EXERCISE INSTRUCTIONS:
All the data below needs to be retyped exactly as shown.

MATERIAL FOR THE TASK:
^^^^^^^^^^^^^^^^

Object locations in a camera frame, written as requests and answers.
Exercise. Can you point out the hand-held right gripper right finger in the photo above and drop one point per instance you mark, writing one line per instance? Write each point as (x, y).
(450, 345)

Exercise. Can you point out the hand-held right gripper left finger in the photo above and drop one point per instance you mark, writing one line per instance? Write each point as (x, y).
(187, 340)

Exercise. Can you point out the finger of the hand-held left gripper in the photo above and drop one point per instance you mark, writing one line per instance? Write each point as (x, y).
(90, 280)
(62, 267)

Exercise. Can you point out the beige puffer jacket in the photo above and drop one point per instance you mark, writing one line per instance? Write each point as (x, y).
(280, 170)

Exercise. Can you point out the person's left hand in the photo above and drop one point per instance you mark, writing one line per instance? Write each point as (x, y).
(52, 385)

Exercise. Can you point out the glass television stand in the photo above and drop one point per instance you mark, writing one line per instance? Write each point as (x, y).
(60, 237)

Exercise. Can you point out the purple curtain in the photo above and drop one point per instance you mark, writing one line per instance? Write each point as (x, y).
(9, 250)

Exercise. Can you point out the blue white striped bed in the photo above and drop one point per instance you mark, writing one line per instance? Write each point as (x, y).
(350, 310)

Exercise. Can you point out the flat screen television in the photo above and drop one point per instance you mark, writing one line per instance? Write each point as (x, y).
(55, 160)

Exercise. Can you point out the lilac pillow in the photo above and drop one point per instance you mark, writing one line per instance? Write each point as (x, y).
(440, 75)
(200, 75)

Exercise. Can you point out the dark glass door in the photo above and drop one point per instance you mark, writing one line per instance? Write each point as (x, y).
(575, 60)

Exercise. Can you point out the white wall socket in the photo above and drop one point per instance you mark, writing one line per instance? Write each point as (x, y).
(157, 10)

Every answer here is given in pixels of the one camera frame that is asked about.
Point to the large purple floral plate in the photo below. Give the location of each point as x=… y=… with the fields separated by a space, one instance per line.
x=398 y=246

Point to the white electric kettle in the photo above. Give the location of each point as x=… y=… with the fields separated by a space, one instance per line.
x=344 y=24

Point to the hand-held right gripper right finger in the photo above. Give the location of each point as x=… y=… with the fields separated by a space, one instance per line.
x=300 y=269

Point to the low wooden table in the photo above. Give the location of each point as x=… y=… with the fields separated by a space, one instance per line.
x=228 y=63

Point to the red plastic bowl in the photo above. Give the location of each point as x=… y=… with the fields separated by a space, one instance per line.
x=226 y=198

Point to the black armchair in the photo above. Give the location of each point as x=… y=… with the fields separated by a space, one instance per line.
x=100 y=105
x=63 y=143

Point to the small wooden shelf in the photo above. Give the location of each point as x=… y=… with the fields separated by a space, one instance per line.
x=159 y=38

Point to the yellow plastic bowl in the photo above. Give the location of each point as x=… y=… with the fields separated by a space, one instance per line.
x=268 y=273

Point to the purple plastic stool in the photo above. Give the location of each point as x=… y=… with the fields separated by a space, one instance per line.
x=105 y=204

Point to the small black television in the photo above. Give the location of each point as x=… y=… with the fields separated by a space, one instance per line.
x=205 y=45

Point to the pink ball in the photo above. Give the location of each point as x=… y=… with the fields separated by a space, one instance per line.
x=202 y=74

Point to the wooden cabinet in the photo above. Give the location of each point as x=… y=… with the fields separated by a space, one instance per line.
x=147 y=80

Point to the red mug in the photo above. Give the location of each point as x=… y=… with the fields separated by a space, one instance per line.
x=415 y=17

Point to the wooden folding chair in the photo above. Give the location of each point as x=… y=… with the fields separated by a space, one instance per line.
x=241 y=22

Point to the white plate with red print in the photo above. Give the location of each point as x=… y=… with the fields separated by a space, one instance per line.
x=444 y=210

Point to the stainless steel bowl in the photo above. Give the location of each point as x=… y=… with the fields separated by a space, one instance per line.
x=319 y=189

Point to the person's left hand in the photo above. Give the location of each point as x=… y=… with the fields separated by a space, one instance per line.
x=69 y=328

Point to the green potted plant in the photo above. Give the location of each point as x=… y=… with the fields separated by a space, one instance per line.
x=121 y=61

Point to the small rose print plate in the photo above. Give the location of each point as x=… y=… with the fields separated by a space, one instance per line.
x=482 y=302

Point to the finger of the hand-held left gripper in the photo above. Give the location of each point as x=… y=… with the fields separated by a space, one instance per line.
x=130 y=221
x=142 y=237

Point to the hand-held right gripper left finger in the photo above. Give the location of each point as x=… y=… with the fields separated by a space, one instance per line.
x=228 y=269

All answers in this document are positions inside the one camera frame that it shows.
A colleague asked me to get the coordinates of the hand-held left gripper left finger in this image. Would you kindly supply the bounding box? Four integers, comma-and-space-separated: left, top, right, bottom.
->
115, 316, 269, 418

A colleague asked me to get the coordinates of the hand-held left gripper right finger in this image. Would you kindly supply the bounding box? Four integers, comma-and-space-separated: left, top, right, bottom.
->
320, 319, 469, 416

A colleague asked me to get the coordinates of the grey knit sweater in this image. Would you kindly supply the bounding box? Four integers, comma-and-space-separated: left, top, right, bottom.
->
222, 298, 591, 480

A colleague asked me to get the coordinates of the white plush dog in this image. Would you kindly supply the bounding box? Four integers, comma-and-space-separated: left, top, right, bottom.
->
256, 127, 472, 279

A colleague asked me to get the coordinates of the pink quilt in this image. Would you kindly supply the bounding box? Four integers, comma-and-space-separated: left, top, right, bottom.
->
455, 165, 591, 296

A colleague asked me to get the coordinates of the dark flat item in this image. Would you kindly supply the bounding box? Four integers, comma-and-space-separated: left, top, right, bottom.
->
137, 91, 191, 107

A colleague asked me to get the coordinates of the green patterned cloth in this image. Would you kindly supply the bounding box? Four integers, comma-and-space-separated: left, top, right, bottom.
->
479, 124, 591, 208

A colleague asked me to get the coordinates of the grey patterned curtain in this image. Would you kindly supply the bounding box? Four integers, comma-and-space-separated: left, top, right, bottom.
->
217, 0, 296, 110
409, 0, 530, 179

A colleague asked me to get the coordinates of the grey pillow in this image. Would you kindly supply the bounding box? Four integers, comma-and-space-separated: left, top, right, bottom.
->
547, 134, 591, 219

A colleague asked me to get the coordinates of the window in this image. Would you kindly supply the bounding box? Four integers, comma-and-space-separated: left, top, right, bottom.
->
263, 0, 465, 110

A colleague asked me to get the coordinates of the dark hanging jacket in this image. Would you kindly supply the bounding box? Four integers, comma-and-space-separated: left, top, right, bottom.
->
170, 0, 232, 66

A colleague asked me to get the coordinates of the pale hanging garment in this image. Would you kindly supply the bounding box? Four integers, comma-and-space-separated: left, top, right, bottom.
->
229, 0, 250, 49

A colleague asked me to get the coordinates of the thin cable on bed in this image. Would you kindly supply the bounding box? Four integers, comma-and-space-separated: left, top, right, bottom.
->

^^^^^^^^^^^^^^^^

SOLUTION TO THIS PROBLEM:
Object locations in a camera frame, written as requests and answers.
Exercise. Can you point out the hand-held right gripper right finger in the photo above and drop one point per instance you mark, writing one line per instance? Write each point as (x, y).
(450, 345)

Exercise. Can you point out the hand-held right gripper left finger in the photo above and drop one point per instance you mark, writing one line per instance? Write each point as (x, y).
(187, 340)

Exercise. Can you point out the finger of the hand-held left gripper in the photo above and drop one point per instance you mark, writing one line per instance? Write each point as (x, y).
(90, 280)
(62, 267)

Exercise. Can you point out the beige puffer jacket in the photo above and drop one point per instance you mark, writing one line per instance? Write each point as (x, y).
(280, 170)

Exercise. Can you point out the person's left hand in the photo above and drop one point per instance you mark, writing one line per instance? Write each point as (x, y).
(52, 385)

Exercise. Can you point out the glass television stand in the photo above and drop one point per instance you mark, writing one line per instance? Write each point as (x, y).
(60, 237)

Exercise. Can you point out the purple curtain in the photo above and drop one point per instance you mark, writing one line per instance? Write each point as (x, y).
(9, 250)

Exercise. Can you point out the blue white striped bed in the photo above and drop one point per instance you mark, writing one line per instance? Write each point as (x, y).
(350, 310)

Exercise. Can you point out the flat screen television in the photo above and drop one point per instance you mark, writing one line per instance? Write each point as (x, y).
(55, 160)

Exercise. Can you point out the lilac pillow in the photo above and drop one point per instance you mark, writing one line per instance? Write each point as (x, y).
(440, 75)
(200, 75)

Exercise. Can you point out the dark glass door in the photo above and drop one point per instance you mark, writing one line per instance? Write each point as (x, y).
(575, 60)

Exercise. Can you point out the white wall socket in the photo above and drop one point per instance you mark, writing one line per instance? Write each point as (x, y).
(157, 10)

Every answer here is given in pixels of the one camera frame that is asked about.
Point to the large purple floral plate in the photo below. Give the location of each point as x=… y=… with the fields separated by a space, one instance per line.
x=398 y=246

Point to the white electric kettle in the photo above. Give the location of each point as x=… y=… with the fields separated by a space, one instance per line.
x=344 y=24

Point to the hand-held right gripper right finger in the photo above. Give the location of each point as x=… y=… with the fields separated by a space, one instance per line.
x=300 y=269

Point to the low wooden table in the photo above. Give the location of each point as x=… y=… with the fields separated by a space, one instance per line.
x=228 y=63

Point to the red plastic bowl in the photo above. Give the location of each point as x=… y=… with the fields separated by a space, one instance per line.
x=226 y=198

Point to the black armchair in the photo above. Give the location of each point as x=… y=… with the fields separated by a space, one instance per line.
x=100 y=105
x=63 y=143

Point to the small wooden shelf in the photo above. Give the location of each point as x=… y=… with the fields separated by a space, one instance per line.
x=159 y=38

Point to the yellow plastic bowl in the photo above. Give the location of each point as x=… y=… with the fields separated by a space, one instance per line.
x=268 y=273

Point to the purple plastic stool in the photo above. Give the location of each point as x=… y=… with the fields separated by a space, one instance per line.
x=105 y=204

Point to the small black television in the photo above. Give the location of each point as x=… y=… with the fields separated by a space, one instance per line.
x=205 y=45

Point to the pink ball in the photo above. Give the location of each point as x=… y=… with the fields separated by a space, one instance per line.
x=202 y=74

Point to the wooden cabinet in the photo above. Give the location of each point as x=… y=… with the fields separated by a space, one instance per line.
x=147 y=80

Point to the red mug in the photo above. Give the location of each point as x=… y=… with the fields separated by a space, one instance per line.
x=415 y=17

Point to the wooden folding chair in the photo above. Give the location of each point as x=… y=… with the fields separated by a space, one instance per line.
x=241 y=22

Point to the white plate with red print in the photo above. Give the location of each point as x=… y=… with the fields separated by a space, one instance per line.
x=444 y=210

Point to the stainless steel bowl in the photo above. Give the location of each point as x=… y=… with the fields separated by a space, one instance per line.
x=319 y=189

Point to the person's left hand in the photo above. Give the location of each point as x=… y=… with the fields separated by a space, one instance per line.
x=69 y=328

Point to the green potted plant in the photo above. Give the location of each point as x=… y=… with the fields separated by a space, one instance per line.
x=121 y=61

Point to the small rose print plate in the photo above. Give the location of each point as x=… y=… with the fields separated by a space, one instance per line.
x=482 y=302

Point to the finger of the hand-held left gripper in the photo above. Give the location of each point as x=… y=… with the fields separated by a space, one instance per line.
x=130 y=221
x=142 y=237

Point to the hand-held right gripper left finger in the photo above. Give the location of each point as x=… y=… with the fields separated by a space, one instance per line.
x=228 y=269

All answers in this document are positions inside the one camera frame that it shows.
A colleague asked me to get the coordinates of the hand-held left gripper left finger in this image. Would you kindly supply the bounding box? Four integers, comma-and-space-separated: left, top, right, bottom.
->
115, 316, 269, 418

A colleague asked me to get the coordinates of the hand-held left gripper right finger in this image. Would you kindly supply the bounding box? Four integers, comma-and-space-separated: left, top, right, bottom.
->
320, 319, 469, 416

A colleague asked me to get the coordinates of the grey knit sweater in this image. Would you kindly supply the bounding box? Four integers, comma-and-space-separated: left, top, right, bottom.
->
222, 298, 591, 480

A colleague asked me to get the coordinates of the white plush dog in this image. Would you kindly supply the bounding box? Four integers, comma-and-space-separated: left, top, right, bottom.
->
256, 127, 472, 279

A colleague asked me to get the coordinates of the pink quilt in this image. Would you kindly supply the bounding box? Four integers, comma-and-space-separated: left, top, right, bottom.
->
455, 165, 591, 296

A colleague asked me to get the coordinates of the dark flat item in this image. Would you kindly supply the bounding box? Four integers, comma-and-space-separated: left, top, right, bottom.
->
137, 91, 191, 107

A colleague asked me to get the coordinates of the green patterned cloth in this image. Would you kindly supply the bounding box? Four integers, comma-and-space-separated: left, top, right, bottom.
->
479, 124, 591, 208

A colleague asked me to get the coordinates of the grey patterned curtain in this image. Would you kindly supply the bounding box? Four integers, comma-and-space-separated: left, top, right, bottom.
->
217, 0, 296, 110
409, 0, 530, 179

A colleague asked me to get the coordinates of the grey pillow in this image. Would you kindly supply the bounding box? Four integers, comma-and-space-separated: left, top, right, bottom.
->
547, 134, 591, 219

A colleague asked me to get the coordinates of the window in this image. Would you kindly supply the bounding box? Four integers, comma-and-space-separated: left, top, right, bottom.
->
263, 0, 465, 110

A colleague asked me to get the coordinates of the dark hanging jacket in this image. Would you kindly supply the bounding box? Four integers, comma-and-space-separated: left, top, right, bottom.
->
170, 0, 232, 66

A colleague asked me to get the coordinates of the pale hanging garment in this image. Would you kindly supply the bounding box? Four integers, comma-and-space-separated: left, top, right, bottom.
->
229, 0, 250, 49

A colleague asked me to get the coordinates of the thin cable on bed in this image. Would you kindly supply the bounding box? Four integers, comma-and-space-separated: left, top, right, bottom.
->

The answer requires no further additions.